6. The method for modeling and diagnosing steel structure damage evolution as described in claim 5, characterized in that: The method of using a monotonically gated damage evolution state-space model to perform posterior inversion of steel structure damage to generate component damage confidence intervals includes: Read the trained monotonic gated damage evolution state space model and perform recursive Bayesian estimation based on particle filtering on the real-time input steel structure observation feature vector sequence; At each time step, the state transition operator is used to advance the component damage state vector of the previous time step to obtain the a priori component damage state set. Then, the observation operator is used to calculate the corresponding predicted observation feature vector and the innovation quantity is calculated together with the measured steel structure observation feature vector. The posterior set is obtained by calculating particle weights based on the innovation quantity and updating the component damage state set. The quantile intervals are calculated for the posterior set based on the confidence coverage level of damage to steel structure components. The component damage confidence intervals are then output and stored in conjunction with the component numbers.

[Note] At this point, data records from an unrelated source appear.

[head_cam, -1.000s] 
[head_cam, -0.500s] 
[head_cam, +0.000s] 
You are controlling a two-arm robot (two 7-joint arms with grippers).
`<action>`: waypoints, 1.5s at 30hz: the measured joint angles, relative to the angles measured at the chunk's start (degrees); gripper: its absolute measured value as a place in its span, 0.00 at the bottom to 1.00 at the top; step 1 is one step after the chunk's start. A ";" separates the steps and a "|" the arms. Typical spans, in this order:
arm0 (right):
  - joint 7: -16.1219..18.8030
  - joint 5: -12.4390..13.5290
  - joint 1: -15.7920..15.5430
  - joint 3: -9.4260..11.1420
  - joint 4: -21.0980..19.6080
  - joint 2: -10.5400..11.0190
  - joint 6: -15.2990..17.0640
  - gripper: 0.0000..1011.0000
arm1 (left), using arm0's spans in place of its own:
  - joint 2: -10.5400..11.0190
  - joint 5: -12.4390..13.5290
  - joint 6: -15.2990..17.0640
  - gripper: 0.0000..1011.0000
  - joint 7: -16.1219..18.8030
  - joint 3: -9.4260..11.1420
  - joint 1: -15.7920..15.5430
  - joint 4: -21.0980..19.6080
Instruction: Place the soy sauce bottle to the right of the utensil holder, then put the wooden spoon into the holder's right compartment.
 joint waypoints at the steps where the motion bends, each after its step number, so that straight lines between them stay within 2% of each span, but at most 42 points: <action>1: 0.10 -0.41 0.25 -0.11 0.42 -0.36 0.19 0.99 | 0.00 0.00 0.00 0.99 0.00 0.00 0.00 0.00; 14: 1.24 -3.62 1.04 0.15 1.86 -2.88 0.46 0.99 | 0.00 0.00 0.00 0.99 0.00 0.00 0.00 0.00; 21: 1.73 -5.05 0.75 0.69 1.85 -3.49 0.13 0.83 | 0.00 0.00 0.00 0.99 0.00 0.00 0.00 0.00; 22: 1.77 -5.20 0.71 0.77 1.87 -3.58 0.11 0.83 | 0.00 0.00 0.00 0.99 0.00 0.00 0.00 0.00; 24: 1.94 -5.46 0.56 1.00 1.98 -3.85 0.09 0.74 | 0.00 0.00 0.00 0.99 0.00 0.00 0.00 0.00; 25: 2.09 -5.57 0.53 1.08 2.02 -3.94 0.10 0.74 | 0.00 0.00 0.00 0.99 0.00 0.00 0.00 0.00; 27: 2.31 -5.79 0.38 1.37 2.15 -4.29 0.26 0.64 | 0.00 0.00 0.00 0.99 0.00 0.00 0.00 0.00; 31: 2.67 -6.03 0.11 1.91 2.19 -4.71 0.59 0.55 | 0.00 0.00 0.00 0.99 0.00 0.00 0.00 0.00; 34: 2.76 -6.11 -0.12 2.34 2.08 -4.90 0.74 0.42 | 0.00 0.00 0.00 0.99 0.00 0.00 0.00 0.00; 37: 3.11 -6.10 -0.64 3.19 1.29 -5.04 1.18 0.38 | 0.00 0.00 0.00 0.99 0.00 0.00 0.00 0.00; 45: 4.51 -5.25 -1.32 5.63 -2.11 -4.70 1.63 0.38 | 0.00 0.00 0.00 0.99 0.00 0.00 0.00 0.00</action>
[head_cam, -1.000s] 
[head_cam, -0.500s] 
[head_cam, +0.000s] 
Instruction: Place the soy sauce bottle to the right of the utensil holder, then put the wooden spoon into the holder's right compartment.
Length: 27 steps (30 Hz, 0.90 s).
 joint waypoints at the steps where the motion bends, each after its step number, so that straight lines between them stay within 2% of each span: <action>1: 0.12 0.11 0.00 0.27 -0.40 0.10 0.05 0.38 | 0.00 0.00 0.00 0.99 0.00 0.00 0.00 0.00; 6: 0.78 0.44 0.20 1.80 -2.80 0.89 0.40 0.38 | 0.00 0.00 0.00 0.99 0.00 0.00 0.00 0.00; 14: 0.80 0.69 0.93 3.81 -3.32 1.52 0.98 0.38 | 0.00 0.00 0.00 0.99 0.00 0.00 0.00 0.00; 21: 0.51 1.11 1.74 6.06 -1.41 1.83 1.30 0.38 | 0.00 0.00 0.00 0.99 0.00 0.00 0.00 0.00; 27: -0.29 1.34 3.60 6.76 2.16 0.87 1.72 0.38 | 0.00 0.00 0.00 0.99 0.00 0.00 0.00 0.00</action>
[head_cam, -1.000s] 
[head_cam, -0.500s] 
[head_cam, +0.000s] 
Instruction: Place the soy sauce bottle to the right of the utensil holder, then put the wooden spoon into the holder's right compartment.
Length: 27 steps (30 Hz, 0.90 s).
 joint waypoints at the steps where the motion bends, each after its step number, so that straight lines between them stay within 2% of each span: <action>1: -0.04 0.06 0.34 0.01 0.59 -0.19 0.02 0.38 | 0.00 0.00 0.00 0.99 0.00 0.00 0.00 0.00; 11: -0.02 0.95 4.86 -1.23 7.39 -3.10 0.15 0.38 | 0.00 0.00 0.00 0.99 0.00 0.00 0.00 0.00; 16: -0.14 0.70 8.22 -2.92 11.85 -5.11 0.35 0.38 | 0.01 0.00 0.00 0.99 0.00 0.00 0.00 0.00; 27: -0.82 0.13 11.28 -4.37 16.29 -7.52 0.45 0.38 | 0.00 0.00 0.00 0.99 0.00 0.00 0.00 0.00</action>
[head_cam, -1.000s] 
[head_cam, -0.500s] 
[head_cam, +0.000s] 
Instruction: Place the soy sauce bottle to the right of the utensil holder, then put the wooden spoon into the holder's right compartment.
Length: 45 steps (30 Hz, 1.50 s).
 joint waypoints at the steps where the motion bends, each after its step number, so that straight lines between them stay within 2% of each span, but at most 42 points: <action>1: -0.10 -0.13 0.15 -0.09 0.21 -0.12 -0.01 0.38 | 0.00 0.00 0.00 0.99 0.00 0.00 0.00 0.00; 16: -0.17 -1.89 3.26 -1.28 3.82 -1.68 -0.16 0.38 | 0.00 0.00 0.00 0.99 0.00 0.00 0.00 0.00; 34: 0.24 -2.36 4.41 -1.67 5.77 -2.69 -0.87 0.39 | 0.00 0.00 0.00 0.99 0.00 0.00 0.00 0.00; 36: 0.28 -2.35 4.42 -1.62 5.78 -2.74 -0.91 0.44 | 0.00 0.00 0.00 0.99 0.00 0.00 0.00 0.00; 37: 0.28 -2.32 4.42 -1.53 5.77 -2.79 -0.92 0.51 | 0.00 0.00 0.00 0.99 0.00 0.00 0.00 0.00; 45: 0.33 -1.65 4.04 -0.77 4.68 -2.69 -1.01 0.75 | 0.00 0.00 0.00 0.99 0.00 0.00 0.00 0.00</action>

7. The method for modeling and diagnosing steel structure damage evolution as described in claim 6, characterized in that: The recursive completion of the steel structure damage trend early warning determination includes: Using the posterior set corresponding to the component damage confidence interval as the initial set, the state transition operator is called to perform forward recursion according to the preset steel structure damage trend recursion step size and recursion step number to obtain the component damage state prediction set in the future time domain. The proportion of component damage states exceeding the threshold for judging the severity of steel structure component damage in the statistical prediction set for each component is taken as the over-limit probability, and the average increment of component damage states at adjacent recursive time points is taken as the damage evolution rate. When the probability of exceeding the limit is not less than the confidence threshold for steel structure damage warning or the damage evolution rate is not less than the acceleration threshold for steel structure damage, the warning identifier and trigger time of the corresponding component are output.

8. A steel structure damage evolution modeling and diagnosis system, employing the steel structure damage evolution modeling and diagnosis method as described in any one of claims 1 to 7, characterized in that: It includes a multi-source temporal synchronous feature extraction module, a boundary mapping training and evolution module, and a posterior inversion recursive early warning judgment module; The multi-source time-series synchronous feature extraction module is used to perform time-series synchronous noise reduction processing on multi-source monitoring of steel structures to generate steel structure observation feature vectors. The boundary mapping training and evolution module is used to generate component damage state boundary mappings based on steel structure observation feature vectors and to train a monotonically gated damage evolution state space model. The posterior inversion recursive early warning judgment module is used to perform posterior inversion of steel structure damage using a monotonic gated damage evolution state space model to generate component damage confidence intervals and recursively complete the early warning judgment of steel structure damage trend.

9. A computer device comprising a memory and a processor, wherein the memory stores a computer program, characterized in that, When the processor executes the computer program, it implements the steps of the steel structure damage evolution modeling and diagnosis method according to any one of claims 1 to 7.

10. A computer-readable storage medium having a computer program stored thereon, characterized in that, When the computer program is executed by the processor, it implements the steps of the steel structure damage evolution modeling and diagnosis method as described in any one of claims 1 to 7.